"""
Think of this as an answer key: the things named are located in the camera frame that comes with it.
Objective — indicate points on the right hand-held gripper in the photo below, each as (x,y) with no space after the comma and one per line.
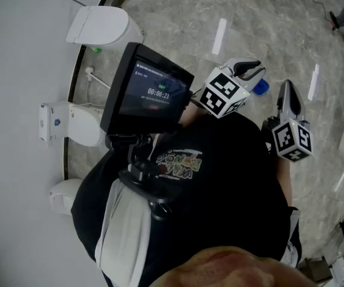
(293,139)

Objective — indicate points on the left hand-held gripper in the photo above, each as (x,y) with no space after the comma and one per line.
(219,93)

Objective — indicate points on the blue cloth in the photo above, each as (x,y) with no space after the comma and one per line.
(262,87)

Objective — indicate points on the white toilet brush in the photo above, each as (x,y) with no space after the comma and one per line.
(95,77)

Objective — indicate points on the person's left forearm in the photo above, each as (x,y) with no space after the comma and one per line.
(191,115)

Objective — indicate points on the person's right forearm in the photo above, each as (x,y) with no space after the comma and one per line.
(285,178)

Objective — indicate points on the white toilet with closed lid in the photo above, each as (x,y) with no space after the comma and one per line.
(103,25)

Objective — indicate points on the white toilet with labelled tank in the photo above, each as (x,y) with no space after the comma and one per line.
(76,122)

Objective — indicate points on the black chest-mounted screen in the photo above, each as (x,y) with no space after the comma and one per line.
(148,91)

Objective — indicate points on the person's black printed t-shirt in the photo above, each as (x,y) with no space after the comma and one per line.
(219,190)

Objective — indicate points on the small green object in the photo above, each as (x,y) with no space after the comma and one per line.
(96,50)

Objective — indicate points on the person's chin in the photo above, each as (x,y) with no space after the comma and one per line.
(228,268)

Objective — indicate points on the white chest harness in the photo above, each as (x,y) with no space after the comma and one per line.
(124,229)

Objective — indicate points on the black screen mount clamp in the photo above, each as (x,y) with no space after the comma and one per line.
(148,172)

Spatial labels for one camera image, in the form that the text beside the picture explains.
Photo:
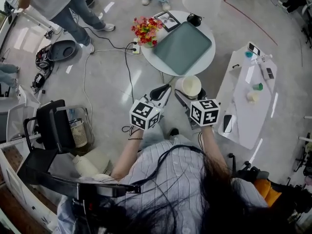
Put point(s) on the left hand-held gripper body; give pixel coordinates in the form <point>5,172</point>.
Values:
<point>143,116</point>

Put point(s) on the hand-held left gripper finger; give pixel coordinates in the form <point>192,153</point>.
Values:
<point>166,97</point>
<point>154,91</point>

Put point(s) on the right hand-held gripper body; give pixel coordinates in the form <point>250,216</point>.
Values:
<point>204,112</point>

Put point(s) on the cream ceramic mug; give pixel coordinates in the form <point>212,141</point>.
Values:
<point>189,85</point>

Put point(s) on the green rectangular tray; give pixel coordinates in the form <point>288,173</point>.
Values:
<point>182,47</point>

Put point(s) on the person's left forearm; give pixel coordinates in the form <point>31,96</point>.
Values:
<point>126,155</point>

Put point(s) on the person's right forearm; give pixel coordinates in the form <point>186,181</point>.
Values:
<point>212,142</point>

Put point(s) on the black wrist band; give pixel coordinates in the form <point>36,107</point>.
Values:
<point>135,138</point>

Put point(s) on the black smartphone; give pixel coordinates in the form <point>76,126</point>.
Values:
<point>227,123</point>

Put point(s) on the round white side table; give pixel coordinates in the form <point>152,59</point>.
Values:
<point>151,57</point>

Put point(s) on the person's black shoe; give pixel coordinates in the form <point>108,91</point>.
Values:
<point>174,132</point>

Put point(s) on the white marble cabinet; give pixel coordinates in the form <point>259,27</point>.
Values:
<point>243,121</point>

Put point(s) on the white power strip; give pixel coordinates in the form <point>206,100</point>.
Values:
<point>136,46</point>

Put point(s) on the small cream container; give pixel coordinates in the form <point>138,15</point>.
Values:
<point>253,97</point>

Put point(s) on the small green container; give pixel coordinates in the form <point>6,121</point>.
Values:
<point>258,86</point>

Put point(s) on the red and yellow flower pot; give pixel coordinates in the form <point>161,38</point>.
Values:
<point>146,32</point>

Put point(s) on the small teal object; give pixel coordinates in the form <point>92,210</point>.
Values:
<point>248,54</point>

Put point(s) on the beige waste basket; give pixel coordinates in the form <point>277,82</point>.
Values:
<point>79,134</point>

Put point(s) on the white box with phone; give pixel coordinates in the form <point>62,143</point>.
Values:
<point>268,72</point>

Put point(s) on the clear spray bottle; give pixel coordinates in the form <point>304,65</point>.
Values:
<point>263,58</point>

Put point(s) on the person's striped shirt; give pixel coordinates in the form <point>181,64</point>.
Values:
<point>175,179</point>

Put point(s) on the cream bag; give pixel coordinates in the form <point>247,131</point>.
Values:
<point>90,163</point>

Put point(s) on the black office chair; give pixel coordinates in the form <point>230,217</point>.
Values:
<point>56,128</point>

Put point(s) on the orange cushion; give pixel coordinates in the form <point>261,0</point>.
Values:
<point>262,189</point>
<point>274,197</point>

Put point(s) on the grey round device base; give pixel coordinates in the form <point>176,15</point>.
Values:
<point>63,50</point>

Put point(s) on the black electronic device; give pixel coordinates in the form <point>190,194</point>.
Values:
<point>38,82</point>

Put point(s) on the black picture frame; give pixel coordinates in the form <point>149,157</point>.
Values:
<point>168,21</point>

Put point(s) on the black head camera mount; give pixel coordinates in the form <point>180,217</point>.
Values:
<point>97,190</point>

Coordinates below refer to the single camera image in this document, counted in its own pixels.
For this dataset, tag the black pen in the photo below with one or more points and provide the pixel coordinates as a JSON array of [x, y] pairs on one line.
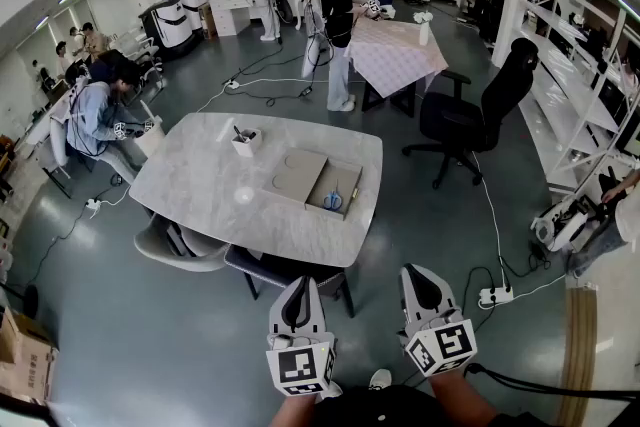
[[237, 131]]

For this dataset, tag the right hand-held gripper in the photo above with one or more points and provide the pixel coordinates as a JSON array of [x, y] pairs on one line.
[[440, 345]]

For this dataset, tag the white chair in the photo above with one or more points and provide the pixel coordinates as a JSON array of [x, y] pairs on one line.
[[150, 135]]

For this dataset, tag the table with pink tablecloth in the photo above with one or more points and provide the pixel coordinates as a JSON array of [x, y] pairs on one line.
[[395, 50]]

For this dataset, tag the grey drawer organiser box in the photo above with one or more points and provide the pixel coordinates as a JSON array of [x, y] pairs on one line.
[[295, 175]]

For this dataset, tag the white power strip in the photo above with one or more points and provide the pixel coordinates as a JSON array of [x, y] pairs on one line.
[[231, 84], [495, 297], [93, 203]]

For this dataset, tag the black and white machine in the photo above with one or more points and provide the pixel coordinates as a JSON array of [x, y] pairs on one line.
[[167, 22], [192, 2]]

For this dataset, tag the curved wooden board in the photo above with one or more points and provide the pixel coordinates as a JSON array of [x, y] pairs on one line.
[[580, 345]]

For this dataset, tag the white device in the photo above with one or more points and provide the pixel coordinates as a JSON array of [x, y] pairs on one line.
[[560, 222]]

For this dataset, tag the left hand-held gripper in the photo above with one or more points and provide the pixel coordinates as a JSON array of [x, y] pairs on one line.
[[295, 365]]

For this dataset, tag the person's black shirt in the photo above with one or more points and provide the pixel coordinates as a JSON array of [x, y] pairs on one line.
[[380, 407]]

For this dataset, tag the light grey shell chair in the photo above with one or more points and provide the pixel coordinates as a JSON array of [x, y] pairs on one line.
[[165, 250]]

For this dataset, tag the person's right forearm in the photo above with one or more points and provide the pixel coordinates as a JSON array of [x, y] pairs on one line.
[[457, 397]]

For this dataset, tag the white shelving rack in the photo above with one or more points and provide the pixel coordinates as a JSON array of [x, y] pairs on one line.
[[550, 80]]

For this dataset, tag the person's left forearm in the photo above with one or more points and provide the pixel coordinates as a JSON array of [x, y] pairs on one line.
[[292, 412]]

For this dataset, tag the brown cardboard box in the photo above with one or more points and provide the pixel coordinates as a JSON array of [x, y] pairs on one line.
[[25, 365]]

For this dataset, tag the white pen holder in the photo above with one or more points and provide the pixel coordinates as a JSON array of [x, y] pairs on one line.
[[247, 147]]

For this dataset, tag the person's white shoe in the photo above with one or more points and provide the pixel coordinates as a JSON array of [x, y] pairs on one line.
[[381, 377]]

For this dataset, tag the white vase with flowers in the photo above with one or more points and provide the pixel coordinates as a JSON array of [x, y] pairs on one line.
[[424, 35]]

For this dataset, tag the black office chair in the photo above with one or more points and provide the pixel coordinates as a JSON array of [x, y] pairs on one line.
[[505, 90]]

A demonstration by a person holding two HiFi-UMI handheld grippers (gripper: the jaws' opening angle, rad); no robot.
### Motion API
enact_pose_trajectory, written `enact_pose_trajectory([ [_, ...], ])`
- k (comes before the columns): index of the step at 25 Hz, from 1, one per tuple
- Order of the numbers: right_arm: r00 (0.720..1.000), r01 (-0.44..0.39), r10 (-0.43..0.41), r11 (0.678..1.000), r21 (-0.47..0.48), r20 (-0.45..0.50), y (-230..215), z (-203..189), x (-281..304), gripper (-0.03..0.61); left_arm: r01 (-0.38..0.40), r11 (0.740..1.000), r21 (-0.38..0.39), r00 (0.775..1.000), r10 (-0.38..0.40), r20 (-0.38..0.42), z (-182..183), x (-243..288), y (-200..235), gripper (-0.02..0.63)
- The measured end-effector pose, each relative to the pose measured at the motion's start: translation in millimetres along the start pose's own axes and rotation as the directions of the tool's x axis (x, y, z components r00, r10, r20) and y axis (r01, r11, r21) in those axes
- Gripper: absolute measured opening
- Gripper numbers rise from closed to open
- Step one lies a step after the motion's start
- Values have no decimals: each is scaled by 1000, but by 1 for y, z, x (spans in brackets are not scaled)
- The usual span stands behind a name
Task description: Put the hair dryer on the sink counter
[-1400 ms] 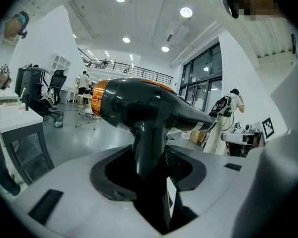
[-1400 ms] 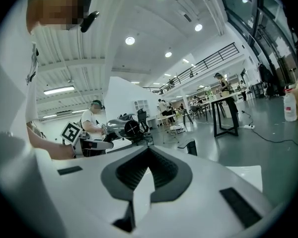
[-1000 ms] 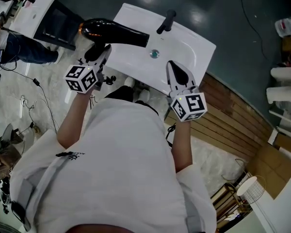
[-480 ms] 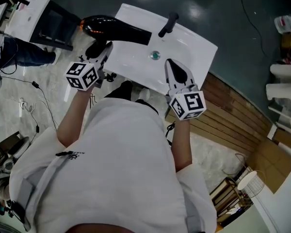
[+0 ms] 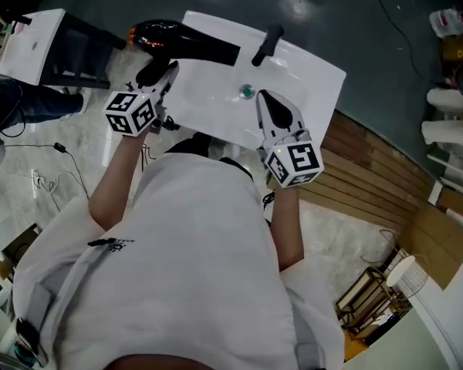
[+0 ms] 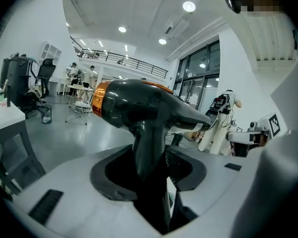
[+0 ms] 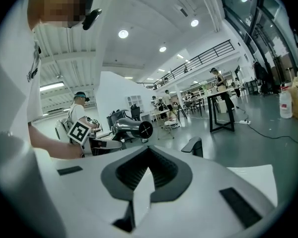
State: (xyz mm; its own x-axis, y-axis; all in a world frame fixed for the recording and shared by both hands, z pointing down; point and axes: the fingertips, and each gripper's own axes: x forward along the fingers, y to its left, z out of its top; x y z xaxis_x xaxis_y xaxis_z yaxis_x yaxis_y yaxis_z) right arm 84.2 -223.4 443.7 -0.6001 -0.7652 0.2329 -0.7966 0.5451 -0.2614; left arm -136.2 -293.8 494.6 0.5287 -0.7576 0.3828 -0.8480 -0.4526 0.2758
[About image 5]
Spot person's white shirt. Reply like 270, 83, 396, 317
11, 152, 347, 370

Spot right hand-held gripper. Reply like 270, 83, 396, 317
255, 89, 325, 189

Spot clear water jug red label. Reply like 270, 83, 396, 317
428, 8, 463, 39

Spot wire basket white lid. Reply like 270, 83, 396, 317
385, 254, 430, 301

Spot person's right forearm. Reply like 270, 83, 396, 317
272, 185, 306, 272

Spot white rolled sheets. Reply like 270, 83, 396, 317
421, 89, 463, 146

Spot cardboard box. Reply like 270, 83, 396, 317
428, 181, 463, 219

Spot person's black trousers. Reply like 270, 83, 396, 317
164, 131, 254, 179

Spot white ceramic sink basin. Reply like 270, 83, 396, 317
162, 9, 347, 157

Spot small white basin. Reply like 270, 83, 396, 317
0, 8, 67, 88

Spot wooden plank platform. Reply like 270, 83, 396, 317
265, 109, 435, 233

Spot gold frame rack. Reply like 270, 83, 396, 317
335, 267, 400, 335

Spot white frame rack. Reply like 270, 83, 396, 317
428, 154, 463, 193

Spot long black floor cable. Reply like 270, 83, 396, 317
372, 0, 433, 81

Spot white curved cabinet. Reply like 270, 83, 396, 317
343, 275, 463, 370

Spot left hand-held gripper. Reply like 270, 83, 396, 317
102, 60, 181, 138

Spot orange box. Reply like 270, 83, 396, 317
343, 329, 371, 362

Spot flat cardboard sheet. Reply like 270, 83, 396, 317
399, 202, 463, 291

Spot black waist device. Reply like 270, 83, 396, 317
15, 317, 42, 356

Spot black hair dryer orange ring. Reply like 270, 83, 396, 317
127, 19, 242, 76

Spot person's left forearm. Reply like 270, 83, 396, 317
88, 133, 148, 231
"""
Exercise aim:
Filter the entries down to the lines containing "from". Copy each of those lines.

Answer:
- k (comes before the columns): index of the step at 25 Hz, from 1, one per tuple
- Gripper numbers rise from closed to open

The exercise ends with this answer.